Published online by Cambridge University Press: 26 October 2023
Abstract
W.G. Sebald’s work contains a number of images: in addition to a large corpus of photographs there are fifteen cartographic images in the form of maps, tables, plans, diagrams, and labyrinths that become iconographic in relation to the texts. Their various effects on the reader are discussed and systematized here through case studies. Against this background, I propose that Sebald’s practice of embedding cartographic images in the tissue of the text is closely connected to his ideas concerning processes of memory, and in particular, his interest in alternative historiographies, which enable a privileged personal entry to the past. Within discourse about the function of cartography for literature, maps are predominantly read in one of two ways (Dünne / Schlögel): either as historical artifacts of a geographically mediated world order, or for their poetic or iconographic dimension. Both models count for Sebald’s writings, wherein he uses cartographic features to evoke identificatory effects with historical places and their imaginary past. In dialogue with Michel de Certeau’s theoretical treatises on space / place (carte / parcours), I raise two central questions concerning Sebald’s use of cartography: What is the iconographic implication of the cartographic image, and why is it important for Sebald’s memory project, linking space, imagination, and processes of remembrance?
Keywords: Post-representational, Pre-history, Epistemological, Cartographic, Psychological and Phenomenological Dichotomy
Introduction
The more images I collected of the past, I said, the more unlikely I found it that the past should have played out in this manner, for nothing about it was what you could call normal, rather it was laughable for the most part, and if not laughable, then appalling.
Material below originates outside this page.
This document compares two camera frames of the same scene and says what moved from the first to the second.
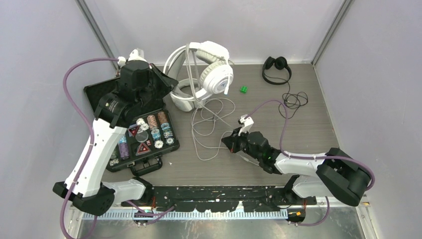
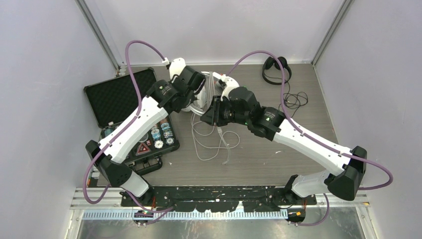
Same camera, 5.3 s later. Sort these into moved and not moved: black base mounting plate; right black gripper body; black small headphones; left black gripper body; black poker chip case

W.G. Sebald’s alternative historiography, his well-known recollection and reconstruction of the past, is closely connected to a rejection of representational authority situated entirely with the author. Instead, he introduces a narrative voice that cultivates a post-representational mode of perception, by continuously switching perspectives, viewpoints, and mediums, such as text and (cartographic) image. Rather than staying true to a single perspective, Sebald establishes different intellectual/discursive, emotional, affective and self-reflexive points of view.